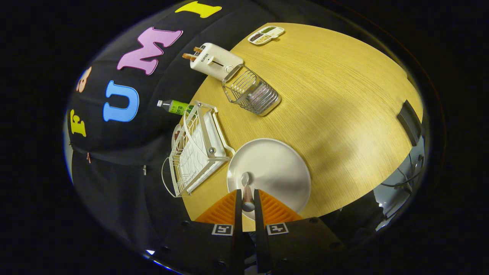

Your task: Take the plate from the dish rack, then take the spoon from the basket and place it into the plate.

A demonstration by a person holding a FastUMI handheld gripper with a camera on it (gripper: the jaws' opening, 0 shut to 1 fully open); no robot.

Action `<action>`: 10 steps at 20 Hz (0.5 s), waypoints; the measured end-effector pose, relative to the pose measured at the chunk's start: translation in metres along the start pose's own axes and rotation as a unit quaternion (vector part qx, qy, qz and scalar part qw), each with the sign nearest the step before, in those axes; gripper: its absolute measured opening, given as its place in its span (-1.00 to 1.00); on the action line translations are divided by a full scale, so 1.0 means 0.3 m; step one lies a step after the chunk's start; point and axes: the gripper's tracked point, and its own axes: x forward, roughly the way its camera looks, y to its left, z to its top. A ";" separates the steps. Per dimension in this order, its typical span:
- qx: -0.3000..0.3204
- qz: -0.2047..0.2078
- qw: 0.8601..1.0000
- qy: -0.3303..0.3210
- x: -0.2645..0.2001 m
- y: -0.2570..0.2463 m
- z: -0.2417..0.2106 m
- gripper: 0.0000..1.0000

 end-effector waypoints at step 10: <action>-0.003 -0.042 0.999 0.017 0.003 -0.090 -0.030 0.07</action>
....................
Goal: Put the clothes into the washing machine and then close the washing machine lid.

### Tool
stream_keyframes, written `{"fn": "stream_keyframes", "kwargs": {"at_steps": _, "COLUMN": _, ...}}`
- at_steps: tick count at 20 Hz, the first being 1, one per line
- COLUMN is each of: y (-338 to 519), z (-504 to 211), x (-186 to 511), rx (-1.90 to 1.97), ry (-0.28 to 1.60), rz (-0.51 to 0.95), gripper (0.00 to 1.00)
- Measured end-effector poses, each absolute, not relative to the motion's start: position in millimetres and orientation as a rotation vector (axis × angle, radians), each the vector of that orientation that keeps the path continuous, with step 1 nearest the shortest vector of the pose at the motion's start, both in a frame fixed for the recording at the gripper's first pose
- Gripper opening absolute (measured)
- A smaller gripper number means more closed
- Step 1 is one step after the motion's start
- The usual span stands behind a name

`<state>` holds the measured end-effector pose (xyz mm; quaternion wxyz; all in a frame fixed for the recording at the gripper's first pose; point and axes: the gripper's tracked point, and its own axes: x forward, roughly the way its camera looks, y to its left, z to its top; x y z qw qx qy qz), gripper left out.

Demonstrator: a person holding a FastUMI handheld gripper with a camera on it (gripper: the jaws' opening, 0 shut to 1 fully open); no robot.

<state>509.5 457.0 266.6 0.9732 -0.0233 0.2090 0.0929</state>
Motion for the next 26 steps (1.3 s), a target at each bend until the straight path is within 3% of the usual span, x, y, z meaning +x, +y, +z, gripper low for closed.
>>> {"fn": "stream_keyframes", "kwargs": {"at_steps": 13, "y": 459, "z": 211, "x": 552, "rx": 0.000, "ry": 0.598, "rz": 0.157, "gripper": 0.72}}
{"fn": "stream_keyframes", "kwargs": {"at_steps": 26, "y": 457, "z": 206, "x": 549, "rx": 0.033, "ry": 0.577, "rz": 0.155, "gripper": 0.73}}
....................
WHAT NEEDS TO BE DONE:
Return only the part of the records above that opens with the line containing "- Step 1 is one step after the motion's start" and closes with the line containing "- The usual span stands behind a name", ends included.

THE ANSWER:
- Step 1 is one step after the motion's start
- The usual span stands behind a name

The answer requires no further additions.